Author:Maggie Shipstead

Light fell into the room from the hall, illuminating his gaunt praying mantis figure, his ragged bathrobe, his bright, frantic eyes. A mostly empty bottle stood beside the chair. She’d expected a scene like this, though not the gun, which she hadn’t known he owned. “It’s all right, Wallace,” she said. “Everything’s fixed now. What the men told you isn’t true. You don’t need to worry.”

“You don’t understand.” His voice cracked. “It’s too much. It’s impossible.” He pressed the muzzle of the pistol to his temple and began gasping for breath like a drowning man.

“Wallace,” Marian said. “Listen to me. Your debts are paid off. They’re gone. You don’t have to worry about them anymore. I’ve fixed it.”

He didn’t seem to hear. He’d stopped gasping, maybe stopped breathing altogether. His eyes were closed. His lips were moving soundlessly.

“Wallace,” she said. “Wallace. I’m paying them off. I’ve paid them off.”

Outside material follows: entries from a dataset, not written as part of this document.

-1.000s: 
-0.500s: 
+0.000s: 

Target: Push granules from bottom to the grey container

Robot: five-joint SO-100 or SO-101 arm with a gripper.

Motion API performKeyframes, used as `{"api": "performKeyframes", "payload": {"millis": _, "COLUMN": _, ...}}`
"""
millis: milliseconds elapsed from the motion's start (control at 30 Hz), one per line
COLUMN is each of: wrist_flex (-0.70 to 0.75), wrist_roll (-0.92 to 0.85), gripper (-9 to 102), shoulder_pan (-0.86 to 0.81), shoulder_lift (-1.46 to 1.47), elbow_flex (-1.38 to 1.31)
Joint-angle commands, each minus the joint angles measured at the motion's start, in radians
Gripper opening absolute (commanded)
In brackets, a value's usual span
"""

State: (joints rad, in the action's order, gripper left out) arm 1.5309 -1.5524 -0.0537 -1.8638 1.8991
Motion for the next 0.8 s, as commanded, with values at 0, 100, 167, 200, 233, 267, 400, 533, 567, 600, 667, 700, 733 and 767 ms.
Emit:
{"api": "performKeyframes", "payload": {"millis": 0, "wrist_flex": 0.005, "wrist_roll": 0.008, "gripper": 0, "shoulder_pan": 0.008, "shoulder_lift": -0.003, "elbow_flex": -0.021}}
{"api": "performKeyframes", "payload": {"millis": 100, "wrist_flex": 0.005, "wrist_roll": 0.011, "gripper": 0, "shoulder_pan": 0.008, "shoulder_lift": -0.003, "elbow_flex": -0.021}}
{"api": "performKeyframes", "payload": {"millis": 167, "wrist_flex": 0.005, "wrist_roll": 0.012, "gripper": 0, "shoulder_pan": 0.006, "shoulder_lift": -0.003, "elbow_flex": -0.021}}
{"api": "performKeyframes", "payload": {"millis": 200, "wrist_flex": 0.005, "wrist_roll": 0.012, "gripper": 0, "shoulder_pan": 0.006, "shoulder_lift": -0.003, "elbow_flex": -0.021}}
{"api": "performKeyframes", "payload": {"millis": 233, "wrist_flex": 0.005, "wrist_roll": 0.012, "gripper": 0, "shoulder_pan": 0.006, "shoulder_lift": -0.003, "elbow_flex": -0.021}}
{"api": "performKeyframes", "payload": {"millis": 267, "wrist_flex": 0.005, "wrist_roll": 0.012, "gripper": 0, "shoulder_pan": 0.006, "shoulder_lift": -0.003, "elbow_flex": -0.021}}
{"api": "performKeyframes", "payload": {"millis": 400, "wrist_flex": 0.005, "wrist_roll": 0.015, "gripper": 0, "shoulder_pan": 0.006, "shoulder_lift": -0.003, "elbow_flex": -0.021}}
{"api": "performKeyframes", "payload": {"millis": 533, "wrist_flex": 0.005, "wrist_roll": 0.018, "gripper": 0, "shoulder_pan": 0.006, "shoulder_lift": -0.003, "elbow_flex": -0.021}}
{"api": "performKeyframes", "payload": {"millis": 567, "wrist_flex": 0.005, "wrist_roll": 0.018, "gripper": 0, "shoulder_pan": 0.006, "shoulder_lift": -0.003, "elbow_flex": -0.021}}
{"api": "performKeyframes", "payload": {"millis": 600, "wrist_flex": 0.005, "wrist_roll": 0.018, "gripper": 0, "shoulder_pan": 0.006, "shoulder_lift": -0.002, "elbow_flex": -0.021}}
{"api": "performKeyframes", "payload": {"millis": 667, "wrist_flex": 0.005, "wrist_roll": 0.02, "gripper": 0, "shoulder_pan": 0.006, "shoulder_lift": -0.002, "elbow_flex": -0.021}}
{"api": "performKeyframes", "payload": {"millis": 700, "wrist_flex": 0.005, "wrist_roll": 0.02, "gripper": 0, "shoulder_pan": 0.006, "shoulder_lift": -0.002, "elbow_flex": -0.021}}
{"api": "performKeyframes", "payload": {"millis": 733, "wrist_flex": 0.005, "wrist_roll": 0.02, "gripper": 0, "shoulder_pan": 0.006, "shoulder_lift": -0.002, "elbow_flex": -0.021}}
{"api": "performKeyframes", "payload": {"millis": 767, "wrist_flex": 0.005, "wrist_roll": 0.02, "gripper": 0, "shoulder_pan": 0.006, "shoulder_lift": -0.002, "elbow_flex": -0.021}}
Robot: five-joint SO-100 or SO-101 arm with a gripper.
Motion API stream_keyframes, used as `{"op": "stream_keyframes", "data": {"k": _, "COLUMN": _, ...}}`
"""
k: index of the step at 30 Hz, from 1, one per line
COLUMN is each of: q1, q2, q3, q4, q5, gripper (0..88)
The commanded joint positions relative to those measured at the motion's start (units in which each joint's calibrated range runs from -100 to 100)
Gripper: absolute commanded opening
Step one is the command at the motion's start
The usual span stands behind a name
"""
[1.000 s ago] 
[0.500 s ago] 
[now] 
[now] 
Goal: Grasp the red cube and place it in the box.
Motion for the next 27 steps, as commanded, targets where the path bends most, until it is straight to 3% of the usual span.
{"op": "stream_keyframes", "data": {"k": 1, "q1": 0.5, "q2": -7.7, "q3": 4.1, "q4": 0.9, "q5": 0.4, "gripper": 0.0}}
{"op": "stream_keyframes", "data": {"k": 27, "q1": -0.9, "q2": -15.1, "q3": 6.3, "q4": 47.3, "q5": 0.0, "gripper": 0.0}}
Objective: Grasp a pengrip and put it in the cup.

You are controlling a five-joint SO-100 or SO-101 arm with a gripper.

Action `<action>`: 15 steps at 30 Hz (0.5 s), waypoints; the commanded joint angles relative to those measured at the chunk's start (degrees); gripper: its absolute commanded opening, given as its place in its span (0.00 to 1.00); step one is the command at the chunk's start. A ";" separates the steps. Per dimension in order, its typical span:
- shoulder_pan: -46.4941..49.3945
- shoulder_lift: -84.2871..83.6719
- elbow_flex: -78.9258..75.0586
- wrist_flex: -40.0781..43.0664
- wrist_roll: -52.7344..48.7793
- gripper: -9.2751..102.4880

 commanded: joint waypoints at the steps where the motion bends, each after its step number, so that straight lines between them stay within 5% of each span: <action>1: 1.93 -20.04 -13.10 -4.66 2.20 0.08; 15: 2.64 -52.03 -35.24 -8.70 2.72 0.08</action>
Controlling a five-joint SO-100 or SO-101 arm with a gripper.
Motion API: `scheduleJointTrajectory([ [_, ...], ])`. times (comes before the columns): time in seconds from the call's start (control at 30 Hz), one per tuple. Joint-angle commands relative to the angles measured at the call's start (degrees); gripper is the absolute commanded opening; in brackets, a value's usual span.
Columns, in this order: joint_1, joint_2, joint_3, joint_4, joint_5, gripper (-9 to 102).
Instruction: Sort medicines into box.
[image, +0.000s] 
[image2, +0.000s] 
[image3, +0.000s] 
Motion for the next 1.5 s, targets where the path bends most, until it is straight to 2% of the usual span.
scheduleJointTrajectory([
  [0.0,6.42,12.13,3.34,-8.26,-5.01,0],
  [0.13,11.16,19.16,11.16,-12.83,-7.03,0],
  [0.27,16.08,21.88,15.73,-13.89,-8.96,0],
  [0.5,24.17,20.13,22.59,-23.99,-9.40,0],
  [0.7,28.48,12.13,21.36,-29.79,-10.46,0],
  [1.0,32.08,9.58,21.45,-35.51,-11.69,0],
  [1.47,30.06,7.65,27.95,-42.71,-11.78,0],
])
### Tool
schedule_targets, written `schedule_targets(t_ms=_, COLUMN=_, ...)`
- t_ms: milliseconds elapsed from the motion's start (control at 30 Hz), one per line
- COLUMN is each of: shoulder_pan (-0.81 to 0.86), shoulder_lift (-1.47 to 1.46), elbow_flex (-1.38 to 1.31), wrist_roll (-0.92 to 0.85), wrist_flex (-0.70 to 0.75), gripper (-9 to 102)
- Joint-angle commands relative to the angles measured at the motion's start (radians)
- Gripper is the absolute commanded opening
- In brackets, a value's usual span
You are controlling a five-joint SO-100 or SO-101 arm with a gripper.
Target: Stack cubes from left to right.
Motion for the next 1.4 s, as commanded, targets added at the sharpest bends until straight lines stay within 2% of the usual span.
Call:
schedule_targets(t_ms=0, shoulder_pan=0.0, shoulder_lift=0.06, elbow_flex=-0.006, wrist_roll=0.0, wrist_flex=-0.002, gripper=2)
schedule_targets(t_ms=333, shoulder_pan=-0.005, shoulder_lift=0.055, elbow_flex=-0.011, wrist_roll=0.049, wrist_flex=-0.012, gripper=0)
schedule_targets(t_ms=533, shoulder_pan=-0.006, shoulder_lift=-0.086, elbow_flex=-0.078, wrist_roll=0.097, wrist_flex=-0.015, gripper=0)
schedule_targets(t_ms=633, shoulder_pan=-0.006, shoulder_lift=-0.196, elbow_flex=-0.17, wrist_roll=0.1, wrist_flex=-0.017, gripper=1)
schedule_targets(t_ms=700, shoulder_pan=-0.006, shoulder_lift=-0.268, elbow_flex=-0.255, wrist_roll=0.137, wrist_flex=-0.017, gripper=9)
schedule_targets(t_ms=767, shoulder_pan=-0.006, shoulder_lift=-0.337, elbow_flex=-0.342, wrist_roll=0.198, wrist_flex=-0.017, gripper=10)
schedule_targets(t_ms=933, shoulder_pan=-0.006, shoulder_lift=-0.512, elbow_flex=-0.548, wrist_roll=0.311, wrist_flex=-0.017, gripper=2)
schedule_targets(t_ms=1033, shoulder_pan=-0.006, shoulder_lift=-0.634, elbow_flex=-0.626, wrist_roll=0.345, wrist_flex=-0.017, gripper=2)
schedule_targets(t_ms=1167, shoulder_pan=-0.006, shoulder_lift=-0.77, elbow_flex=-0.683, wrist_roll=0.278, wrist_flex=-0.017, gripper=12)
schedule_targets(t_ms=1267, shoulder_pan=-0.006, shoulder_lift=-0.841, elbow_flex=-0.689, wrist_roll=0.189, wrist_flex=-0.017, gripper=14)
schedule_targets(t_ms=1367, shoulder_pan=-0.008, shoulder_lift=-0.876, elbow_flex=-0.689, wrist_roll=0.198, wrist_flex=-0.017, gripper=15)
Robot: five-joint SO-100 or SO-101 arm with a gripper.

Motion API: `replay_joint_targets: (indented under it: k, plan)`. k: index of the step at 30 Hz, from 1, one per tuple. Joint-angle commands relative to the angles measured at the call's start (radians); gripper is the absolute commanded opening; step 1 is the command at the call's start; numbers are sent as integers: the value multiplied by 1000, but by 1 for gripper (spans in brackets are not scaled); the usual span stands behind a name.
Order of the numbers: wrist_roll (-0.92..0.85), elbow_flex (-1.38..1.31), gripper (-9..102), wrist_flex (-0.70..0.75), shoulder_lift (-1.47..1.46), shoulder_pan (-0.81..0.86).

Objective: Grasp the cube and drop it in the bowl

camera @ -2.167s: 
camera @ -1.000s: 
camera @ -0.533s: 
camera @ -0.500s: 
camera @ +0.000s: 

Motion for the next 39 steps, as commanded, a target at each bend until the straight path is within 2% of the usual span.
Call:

He opened his eyes, seemed to focus on her.

“They’re gone,” she said. “Wiped clean.”

“All of them?”

“Yes, all of them. Everything.”

His arm slackened, fell into his lap. He didn’t seem to be paying attention to the weapon still in his hand. “How?”

“Someone helped me. Put that aside now.”

He set the gun on the table and curled sideways in the chair, a hand over his eyes. “Who?”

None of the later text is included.